(497g) Efficient and Safe Delivery of Cancer Chemotherapeutics By DNA Fragments
AIChE Annual Meeting
2020
2020 Virtual AIChE Annual Meeting
Topical Conference: Chemical Engineers in Medicine
Precision Medicine and Cancer
Wednesday, November 18, 2020 - 9:30am to 9:45am
Small molecule pharmaceutical treatment of cancer has several issues, including lack of bioavailability, insolubility, and systemic toxicity. While nano-scale drug delivery systems have risen to the challenge in overcoming issues faced by free small molecules by increasing the retention time of drugs and decreasing toxicity; issues of immunogenicity, non-biodegradability, and toxicity still remain due to the materials used in their manufacture.
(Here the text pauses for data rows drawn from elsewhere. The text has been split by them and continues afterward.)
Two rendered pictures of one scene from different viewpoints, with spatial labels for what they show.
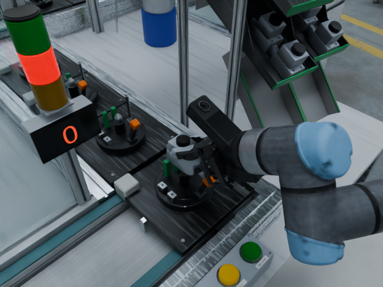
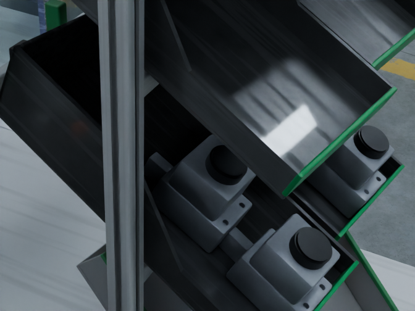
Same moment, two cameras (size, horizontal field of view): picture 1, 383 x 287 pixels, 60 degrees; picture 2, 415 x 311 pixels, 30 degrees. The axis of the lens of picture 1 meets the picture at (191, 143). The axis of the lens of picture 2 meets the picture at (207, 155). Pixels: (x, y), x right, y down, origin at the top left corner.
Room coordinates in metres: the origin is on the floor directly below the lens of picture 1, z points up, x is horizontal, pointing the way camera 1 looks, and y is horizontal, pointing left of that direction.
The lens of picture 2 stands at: (0.29, 0.00, 1.63)
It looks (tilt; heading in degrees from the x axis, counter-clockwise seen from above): 35 degrees down; 338
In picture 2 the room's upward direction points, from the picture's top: 3 degrees clockwise
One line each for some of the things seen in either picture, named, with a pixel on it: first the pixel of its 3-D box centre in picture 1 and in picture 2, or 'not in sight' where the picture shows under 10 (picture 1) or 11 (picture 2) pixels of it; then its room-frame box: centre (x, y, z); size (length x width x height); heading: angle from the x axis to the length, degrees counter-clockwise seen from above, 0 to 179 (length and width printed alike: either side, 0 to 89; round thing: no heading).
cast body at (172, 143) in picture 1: (180, 148); not in sight; (0.51, 0.02, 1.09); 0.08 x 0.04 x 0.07; 44
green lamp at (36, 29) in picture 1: (28, 32); not in sight; (0.46, 0.24, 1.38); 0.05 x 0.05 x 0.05
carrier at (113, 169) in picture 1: (119, 124); not in sight; (0.69, 0.20, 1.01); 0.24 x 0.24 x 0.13; 44
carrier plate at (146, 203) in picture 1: (184, 189); not in sight; (0.51, 0.02, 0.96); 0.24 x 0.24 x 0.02; 44
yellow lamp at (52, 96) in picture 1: (49, 90); not in sight; (0.46, 0.24, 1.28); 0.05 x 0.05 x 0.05
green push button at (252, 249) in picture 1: (251, 252); not in sight; (0.34, -0.12, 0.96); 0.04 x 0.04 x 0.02
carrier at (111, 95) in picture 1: (73, 88); not in sight; (0.87, 0.37, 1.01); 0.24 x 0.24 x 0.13; 44
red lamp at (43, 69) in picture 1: (39, 62); not in sight; (0.46, 0.24, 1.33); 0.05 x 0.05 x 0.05
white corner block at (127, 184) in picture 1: (127, 187); not in sight; (0.51, 0.16, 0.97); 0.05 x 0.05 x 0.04; 44
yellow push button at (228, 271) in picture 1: (228, 275); not in sight; (0.29, -0.07, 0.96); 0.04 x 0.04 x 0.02
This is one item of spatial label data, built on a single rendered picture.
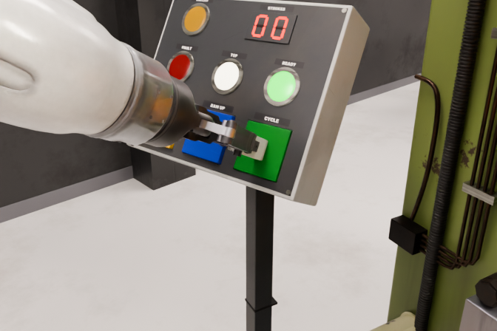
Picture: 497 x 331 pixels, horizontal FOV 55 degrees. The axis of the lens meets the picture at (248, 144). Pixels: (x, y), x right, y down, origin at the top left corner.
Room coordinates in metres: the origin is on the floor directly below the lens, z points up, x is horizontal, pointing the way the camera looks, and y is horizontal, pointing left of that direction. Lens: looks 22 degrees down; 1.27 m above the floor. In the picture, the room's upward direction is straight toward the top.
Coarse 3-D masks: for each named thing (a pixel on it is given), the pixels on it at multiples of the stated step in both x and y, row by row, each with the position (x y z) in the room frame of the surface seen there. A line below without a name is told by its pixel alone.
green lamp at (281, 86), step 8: (280, 72) 0.67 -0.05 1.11; (288, 72) 0.67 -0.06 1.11; (272, 80) 0.67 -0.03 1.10; (280, 80) 0.67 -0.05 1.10; (288, 80) 0.66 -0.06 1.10; (272, 88) 0.67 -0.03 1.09; (280, 88) 0.66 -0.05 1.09; (288, 88) 0.65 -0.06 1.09; (272, 96) 0.66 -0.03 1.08; (280, 96) 0.65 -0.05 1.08; (288, 96) 0.65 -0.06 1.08
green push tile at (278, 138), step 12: (264, 132) 0.63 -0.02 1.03; (276, 132) 0.63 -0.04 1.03; (288, 132) 0.62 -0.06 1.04; (276, 144) 0.62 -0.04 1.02; (264, 156) 0.61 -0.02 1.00; (276, 156) 0.61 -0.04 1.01; (240, 168) 0.62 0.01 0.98; (252, 168) 0.61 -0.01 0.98; (264, 168) 0.60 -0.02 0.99; (276, 168) 0.60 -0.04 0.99; (276, 180) 0.59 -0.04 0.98
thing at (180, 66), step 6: (174, 60) 0.79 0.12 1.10; (180, 60) 0.78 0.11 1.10; (186, 60) 0.78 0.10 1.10; (174, 66) 0.79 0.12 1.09; (180, 66) 0.78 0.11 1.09; (186, 66) 0.77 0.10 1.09; (174, 72) 0.78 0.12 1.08; (180, 72) 0.77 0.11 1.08; (186, 72) 0.77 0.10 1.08; (180, 78) 0.77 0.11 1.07
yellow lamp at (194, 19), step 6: (192, 12) 0.82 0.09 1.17; (198, 12) 0.82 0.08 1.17; (204, 12) 0.81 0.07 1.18; (186, 18) 0.82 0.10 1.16; (192, 18) 0.82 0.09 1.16; (198, 18) 0.81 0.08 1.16; (204, 18) 0.80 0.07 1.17; (186, 24) 0.82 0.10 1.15; (192, 24) 0.81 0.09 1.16; (198, 24) 0.80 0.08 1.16; (192, 30) 0.80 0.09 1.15
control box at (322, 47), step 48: (192, 0) 0.84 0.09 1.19; (240, 0) 0.78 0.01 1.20; (192, 48) 0.79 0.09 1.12; (240, 48) 0.74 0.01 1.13; (288, 48) 0.69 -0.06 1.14; (336, 48) 0.65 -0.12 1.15; (240, 96) 0.69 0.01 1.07; (336, 96) 0.65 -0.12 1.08; (144, 144) 0.74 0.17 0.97; (288, 144) 0.61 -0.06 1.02; (288, 192) 0.57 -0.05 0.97
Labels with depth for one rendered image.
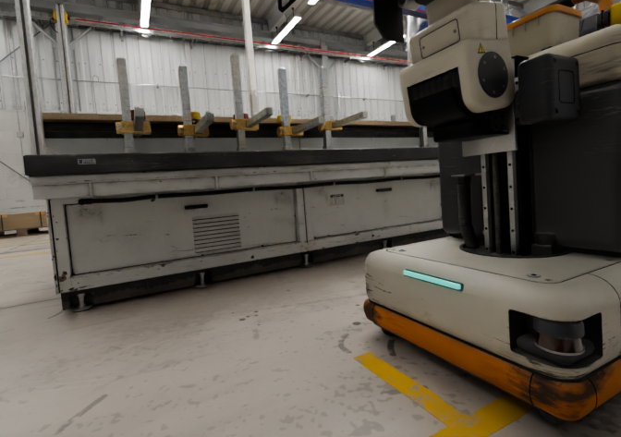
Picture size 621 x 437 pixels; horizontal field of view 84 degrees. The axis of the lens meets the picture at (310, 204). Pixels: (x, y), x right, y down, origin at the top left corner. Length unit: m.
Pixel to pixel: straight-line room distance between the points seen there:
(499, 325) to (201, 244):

Furthermore, rarely are these nanoparticles produced without the incorporation of several intensive processes that end up making them expensive to synthesize and difficult to scale up for clinical or commercial use. In addition, disappointingly low therapeutic payload is a common concern. Thus, we looked towards natural biopolymers and wondered if it was possible to simply use nucleic acids themselves as a drug delivery vehicle for cancer chemotherapeutic delivery. DNA fragments are readily produced from a natural source and offer the desired properties for the delivery of small molecule therapeutics. A model cancer chemotherapeutic was complexed with DNA fragments in a scalable and cost-effective manner. The resulting nano-scale complexes demonstrated improved anti-cancer efficacy with substantially lowered toxicity in vitro and in vivo, in comparison with free drug and a commercially available liposomal formulation. This talk also highlights the characterization of the complexes at a molecular level and a mechanistic study on the complexesâ interactions with cancer cells in vitro and in vivo. The results of this study encourage an elegant and simple approach to drug formulation that utilizes the natural properties of nucleic acids to address the fundamental challenges in cancer chemotherapy. Finally, our new formulation may offer immediate implications for rapid clinical translation and commercialization.